Briana De Miranda, investigadora de la Universidad de Alabama en Birmingham.

Fotografía: Lynsey Weatherspoon

«La salud de la que disfrutas o no disfrutas hoy está en función de tu entorno en el pasado», afirma Ray Dorsey, médico y profesor de neurología de la Universidad de Rochester. Tu «entorno» puede ser la refinería de un pueblo más allá, el plomo de la pintura de la casa de tu madre, el empaque de plástico que te metiste en el microondas en 1996. Es la contaminación atmosférica, los químicos eternos (PFAS), los pesticidas y muchas otras cosas.

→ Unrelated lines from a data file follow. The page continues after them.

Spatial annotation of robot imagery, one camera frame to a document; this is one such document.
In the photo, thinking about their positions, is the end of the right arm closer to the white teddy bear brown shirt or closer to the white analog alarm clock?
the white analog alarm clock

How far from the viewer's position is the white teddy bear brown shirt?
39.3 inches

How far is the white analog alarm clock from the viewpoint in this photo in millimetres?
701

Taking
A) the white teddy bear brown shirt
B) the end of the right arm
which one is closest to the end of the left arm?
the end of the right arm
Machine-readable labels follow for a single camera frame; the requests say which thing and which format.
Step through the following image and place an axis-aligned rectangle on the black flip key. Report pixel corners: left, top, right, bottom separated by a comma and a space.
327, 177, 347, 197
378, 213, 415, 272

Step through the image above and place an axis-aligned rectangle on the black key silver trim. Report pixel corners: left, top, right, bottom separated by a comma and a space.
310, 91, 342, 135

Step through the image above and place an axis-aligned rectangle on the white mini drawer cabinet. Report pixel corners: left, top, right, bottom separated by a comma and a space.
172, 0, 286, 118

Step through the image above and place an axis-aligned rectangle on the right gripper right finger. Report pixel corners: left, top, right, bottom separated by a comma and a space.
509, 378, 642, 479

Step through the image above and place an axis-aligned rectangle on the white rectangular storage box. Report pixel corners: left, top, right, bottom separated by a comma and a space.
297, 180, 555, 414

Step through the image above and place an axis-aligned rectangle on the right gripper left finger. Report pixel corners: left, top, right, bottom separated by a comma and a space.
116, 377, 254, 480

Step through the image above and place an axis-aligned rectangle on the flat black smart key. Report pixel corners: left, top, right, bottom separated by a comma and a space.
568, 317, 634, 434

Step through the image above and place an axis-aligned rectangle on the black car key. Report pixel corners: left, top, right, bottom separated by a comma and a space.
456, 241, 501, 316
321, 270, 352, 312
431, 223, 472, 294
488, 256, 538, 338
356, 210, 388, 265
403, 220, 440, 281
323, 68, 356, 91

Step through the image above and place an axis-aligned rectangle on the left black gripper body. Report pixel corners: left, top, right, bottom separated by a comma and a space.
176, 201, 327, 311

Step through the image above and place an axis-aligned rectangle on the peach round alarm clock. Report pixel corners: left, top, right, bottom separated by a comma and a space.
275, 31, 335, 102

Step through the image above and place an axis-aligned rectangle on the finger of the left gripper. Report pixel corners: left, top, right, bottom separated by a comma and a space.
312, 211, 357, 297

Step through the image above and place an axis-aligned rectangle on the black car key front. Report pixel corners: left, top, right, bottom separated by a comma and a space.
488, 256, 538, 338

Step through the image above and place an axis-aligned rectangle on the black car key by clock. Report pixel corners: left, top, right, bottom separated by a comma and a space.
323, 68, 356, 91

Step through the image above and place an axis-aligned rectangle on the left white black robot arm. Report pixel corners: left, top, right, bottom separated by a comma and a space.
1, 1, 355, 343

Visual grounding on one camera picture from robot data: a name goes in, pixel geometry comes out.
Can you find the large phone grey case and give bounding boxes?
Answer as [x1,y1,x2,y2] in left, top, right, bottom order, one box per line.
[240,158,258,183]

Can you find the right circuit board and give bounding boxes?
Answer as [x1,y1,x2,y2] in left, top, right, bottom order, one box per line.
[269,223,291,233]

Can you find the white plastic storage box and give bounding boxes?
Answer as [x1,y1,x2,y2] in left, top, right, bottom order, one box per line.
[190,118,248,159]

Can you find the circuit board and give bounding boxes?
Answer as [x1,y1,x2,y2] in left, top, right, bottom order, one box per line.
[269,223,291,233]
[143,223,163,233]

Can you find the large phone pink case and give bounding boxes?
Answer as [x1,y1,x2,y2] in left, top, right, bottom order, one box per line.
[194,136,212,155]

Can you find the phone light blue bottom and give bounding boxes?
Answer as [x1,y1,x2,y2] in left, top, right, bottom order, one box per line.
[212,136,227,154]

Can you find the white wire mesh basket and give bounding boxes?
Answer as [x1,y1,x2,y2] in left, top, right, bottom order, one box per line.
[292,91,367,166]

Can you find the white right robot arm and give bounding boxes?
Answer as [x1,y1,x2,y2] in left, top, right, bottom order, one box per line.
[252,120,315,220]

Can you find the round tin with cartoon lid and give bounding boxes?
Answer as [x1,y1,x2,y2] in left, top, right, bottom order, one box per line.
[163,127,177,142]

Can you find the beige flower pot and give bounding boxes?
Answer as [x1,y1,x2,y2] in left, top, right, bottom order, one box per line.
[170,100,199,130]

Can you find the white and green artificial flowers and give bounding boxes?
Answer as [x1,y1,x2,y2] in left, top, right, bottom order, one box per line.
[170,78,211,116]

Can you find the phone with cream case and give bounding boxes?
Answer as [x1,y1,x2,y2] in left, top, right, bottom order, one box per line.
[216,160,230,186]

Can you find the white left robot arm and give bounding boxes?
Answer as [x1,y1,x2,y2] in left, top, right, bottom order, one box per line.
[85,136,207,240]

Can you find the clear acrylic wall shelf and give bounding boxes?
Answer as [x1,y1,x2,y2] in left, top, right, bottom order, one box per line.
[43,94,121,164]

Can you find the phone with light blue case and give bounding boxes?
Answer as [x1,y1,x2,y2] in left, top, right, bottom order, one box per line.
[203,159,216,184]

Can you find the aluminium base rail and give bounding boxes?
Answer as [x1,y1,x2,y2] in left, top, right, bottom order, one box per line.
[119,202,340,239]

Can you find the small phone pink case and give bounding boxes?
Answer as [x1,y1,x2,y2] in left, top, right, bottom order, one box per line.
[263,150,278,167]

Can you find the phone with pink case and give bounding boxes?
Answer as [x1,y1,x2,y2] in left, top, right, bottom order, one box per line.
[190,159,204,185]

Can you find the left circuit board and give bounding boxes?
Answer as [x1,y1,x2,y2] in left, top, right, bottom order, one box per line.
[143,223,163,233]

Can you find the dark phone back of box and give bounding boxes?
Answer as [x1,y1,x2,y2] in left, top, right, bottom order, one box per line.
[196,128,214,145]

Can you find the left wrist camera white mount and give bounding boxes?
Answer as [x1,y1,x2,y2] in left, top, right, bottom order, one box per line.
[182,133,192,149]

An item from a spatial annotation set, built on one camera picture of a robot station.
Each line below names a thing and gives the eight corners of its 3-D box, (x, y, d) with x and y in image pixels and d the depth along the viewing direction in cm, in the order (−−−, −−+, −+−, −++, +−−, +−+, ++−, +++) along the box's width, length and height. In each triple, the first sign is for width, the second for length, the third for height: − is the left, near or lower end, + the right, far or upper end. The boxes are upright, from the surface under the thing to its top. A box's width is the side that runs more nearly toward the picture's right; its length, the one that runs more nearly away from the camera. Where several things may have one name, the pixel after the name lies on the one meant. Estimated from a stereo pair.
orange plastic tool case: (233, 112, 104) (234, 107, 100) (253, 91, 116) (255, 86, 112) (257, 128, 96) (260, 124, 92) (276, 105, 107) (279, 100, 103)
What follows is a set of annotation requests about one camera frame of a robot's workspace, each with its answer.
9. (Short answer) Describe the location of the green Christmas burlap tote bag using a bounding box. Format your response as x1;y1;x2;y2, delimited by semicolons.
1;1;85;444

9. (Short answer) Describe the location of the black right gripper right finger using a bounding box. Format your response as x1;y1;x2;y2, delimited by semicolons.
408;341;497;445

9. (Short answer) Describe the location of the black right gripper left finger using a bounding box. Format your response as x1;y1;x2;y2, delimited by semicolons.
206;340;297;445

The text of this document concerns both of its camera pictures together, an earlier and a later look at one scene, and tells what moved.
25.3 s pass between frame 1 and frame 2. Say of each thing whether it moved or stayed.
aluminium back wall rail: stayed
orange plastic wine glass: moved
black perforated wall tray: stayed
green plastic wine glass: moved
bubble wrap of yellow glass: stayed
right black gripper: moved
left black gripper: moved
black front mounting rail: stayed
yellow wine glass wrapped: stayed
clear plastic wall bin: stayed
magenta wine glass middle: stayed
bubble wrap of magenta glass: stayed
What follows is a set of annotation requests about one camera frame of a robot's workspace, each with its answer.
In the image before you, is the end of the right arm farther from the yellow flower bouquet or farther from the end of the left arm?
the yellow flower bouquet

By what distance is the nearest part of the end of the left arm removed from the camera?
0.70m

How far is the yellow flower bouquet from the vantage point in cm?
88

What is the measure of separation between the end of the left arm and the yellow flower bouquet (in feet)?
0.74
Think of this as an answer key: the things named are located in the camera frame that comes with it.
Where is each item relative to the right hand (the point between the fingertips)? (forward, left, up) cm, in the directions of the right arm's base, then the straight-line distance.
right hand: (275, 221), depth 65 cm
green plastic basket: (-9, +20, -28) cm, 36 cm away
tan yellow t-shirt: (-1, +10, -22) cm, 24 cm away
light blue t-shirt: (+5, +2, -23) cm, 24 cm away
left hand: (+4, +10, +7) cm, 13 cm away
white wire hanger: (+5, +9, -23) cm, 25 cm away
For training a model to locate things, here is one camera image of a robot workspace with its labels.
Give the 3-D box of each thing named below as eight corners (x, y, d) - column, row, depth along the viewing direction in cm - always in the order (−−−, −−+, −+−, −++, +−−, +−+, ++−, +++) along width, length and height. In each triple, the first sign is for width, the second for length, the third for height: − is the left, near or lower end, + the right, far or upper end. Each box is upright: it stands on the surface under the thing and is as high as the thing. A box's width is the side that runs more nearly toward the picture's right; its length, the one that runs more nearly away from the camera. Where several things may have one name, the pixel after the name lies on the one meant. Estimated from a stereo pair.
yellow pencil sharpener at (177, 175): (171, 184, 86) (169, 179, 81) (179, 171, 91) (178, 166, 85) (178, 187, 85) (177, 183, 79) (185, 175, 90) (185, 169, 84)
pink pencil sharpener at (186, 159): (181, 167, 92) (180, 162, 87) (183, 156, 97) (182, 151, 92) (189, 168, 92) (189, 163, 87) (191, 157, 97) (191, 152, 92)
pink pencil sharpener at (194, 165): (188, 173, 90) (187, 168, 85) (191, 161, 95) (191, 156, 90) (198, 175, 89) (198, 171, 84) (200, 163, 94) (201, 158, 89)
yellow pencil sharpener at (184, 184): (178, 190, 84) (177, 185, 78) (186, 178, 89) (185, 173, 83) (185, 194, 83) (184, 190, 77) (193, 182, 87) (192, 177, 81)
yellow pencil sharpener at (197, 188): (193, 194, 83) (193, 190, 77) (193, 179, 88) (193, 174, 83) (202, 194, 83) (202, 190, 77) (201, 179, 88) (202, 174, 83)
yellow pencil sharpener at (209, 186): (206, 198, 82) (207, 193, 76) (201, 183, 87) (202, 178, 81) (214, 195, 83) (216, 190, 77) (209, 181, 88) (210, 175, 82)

Y este entorno, la suma de todas las exposiciones, desde la concepción hasta la tumba, podría estar enfermándote más de lo que crees. En un estudio sobre medio millón de británicos, investigadores de Oxford determinaron que el estilo de vida y el medio ambiente tienen 10 veces más probabilidades de explicar la muerte prematura que la genética. Pero eso también ofrece una perspectiva tentadora. Si el Parkinson es una enfermedad ambiental, como Dorsey y un pequeño grupo de investigadores creen, entonces tal vez podamos acabar con ella.

Ray Dorsey en su oficina de Nueva York.

Ray Dorsey en su oficina de Nueva York.

Fotografía: Ali Cherkis

En 1982, dos años antes de que Lindberg fuera destinada a Camp Lejeune, un heroinómano de 42 años llamado George Carillo ingresó en silla de ruedas en el Centro Médico Santa Clara Valley de San José, California. Pocos días antes, Carillo había estado perfectamente sano. Ahora era mudo e incapaz de moverse. Desconcertados, los neurólogos de guardia llegaron a un diagnóstico imposible: El paciente, durante un largo fin de semana, había desarrollado la enfermedad de Parkinson.

Carillo probablemente habría pasado el resto de su vida en un psiquiátrico si no hubiera intervenido un joven neurólogo pionero llamado Bill Langston. La forma en que el Parkinson se apodera del cuerpo es distinta, afirma Langston. La enfermedad ataca a las neuronas de una región del cerebro llamada sustancia negra, una pequeña estructura oscura que destaca entre los retazos de beige. Las neuronas de esta zona liberan dopamina, que envía señales a otras neuronas que ayudan al cuerpo a moverse con suavidad y eficacia. En el Parkinson, estas neuronas mueren; cuando se diagnostica a un paciente, suele haber perdido entre el 60 y el 80% de ellas. El proceso suele durar años. Pero en el caso de Carillo, todas las neuronas habían desaparecido casi de la noche a la mañana.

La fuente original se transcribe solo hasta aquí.